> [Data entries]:
::::::
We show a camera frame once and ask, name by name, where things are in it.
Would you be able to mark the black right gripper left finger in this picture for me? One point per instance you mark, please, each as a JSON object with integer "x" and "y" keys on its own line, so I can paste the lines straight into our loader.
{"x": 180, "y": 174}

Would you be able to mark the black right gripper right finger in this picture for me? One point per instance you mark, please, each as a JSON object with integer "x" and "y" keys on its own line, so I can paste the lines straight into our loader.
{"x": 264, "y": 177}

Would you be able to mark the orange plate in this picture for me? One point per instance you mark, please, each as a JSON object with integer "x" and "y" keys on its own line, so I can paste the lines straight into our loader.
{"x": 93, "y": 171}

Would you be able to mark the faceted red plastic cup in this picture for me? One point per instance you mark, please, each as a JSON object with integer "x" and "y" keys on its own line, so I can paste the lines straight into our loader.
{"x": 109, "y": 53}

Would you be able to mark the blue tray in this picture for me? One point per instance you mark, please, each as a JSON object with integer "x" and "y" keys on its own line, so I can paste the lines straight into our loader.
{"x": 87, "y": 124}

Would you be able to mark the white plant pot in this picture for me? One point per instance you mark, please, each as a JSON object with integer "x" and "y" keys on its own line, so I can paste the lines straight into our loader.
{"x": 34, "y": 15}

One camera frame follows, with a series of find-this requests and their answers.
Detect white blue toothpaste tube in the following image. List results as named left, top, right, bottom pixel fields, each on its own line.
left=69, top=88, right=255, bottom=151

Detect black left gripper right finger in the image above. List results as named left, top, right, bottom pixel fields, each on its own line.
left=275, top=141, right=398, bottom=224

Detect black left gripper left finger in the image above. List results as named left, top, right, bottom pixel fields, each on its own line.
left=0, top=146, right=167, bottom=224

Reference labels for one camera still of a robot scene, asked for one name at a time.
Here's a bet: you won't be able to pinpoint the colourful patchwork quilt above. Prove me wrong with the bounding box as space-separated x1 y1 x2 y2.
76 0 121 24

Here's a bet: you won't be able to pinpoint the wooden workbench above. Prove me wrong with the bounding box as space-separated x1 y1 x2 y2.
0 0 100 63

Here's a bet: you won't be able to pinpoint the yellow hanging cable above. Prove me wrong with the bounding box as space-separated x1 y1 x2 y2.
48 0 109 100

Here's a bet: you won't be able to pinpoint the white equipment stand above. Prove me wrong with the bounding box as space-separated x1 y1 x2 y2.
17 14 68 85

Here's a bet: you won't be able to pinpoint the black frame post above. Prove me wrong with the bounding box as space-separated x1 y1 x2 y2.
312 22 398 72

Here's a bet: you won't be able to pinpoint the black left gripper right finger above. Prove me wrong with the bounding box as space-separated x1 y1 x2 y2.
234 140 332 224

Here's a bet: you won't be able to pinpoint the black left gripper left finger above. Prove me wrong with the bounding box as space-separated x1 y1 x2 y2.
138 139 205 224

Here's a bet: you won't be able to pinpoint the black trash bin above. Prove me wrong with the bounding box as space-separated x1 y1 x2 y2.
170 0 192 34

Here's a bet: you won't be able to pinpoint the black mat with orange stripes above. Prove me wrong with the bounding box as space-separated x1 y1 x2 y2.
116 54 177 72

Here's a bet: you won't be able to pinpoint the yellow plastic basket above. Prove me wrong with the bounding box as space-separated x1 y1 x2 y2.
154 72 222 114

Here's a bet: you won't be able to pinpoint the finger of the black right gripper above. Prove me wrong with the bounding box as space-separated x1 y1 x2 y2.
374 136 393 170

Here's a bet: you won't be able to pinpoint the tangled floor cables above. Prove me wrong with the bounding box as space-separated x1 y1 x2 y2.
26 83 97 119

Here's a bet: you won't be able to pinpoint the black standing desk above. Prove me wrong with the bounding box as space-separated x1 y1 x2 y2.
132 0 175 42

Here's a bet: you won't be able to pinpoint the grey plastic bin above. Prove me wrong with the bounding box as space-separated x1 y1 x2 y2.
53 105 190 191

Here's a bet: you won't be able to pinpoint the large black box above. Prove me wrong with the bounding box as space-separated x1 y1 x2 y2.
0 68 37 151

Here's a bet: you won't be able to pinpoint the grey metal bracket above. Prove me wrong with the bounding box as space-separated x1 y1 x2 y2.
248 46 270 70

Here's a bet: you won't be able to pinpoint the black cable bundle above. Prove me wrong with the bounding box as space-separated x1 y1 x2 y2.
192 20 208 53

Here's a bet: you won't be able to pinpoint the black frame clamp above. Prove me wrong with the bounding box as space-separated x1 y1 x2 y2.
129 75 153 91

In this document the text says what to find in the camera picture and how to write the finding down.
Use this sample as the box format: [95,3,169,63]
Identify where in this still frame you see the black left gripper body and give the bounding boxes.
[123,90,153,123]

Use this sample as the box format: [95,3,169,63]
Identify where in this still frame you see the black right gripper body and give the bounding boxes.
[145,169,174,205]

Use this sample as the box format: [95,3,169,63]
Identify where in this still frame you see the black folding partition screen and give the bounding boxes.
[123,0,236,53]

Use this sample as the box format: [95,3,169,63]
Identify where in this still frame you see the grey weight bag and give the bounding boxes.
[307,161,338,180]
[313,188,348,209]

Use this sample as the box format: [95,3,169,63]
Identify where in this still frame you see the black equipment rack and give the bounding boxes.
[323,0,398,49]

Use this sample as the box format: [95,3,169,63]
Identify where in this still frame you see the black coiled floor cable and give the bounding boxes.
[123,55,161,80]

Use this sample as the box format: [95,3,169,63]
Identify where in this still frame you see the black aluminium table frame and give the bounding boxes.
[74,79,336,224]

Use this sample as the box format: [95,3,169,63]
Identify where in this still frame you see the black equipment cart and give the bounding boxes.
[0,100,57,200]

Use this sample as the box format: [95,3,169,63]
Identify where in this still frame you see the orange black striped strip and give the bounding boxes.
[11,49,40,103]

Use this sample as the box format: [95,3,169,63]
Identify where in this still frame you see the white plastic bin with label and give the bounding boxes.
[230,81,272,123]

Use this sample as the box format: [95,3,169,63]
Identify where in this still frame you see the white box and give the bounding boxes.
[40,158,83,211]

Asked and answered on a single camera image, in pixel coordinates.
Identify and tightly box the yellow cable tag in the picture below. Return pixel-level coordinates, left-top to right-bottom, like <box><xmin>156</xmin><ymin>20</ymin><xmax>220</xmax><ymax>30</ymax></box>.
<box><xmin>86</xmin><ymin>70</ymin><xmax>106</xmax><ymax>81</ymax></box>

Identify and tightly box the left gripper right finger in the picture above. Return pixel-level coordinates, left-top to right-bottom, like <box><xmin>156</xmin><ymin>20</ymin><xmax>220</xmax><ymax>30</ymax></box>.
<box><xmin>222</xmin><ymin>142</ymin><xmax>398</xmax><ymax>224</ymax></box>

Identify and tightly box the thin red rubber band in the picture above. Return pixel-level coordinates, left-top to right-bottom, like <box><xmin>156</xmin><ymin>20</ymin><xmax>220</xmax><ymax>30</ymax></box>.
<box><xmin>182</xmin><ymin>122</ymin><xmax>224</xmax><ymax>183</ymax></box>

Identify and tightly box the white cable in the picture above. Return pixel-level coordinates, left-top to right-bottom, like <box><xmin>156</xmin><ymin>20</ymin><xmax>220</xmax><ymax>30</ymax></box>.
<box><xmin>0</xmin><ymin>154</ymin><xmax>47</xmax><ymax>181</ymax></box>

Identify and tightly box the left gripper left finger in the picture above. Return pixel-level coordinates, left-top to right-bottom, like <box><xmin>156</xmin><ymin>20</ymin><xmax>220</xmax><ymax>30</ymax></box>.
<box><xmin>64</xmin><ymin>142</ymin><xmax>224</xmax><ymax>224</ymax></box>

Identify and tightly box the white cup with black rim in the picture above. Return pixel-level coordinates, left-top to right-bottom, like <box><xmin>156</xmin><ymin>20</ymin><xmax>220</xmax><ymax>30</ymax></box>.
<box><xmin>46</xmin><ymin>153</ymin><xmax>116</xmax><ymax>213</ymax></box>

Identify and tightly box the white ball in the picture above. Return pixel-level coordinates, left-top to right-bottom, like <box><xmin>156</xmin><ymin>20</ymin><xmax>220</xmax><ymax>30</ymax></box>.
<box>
::::::
> [PROBLEM STATEMENT]: Show every line of the data in which the word "find" appears.

> [SOLUTION FOR THIS TASK]:
One camera frame follows, with a series of find-this requests and their answers.
In this document the text says what to find in the camera picture and how to write the finding down.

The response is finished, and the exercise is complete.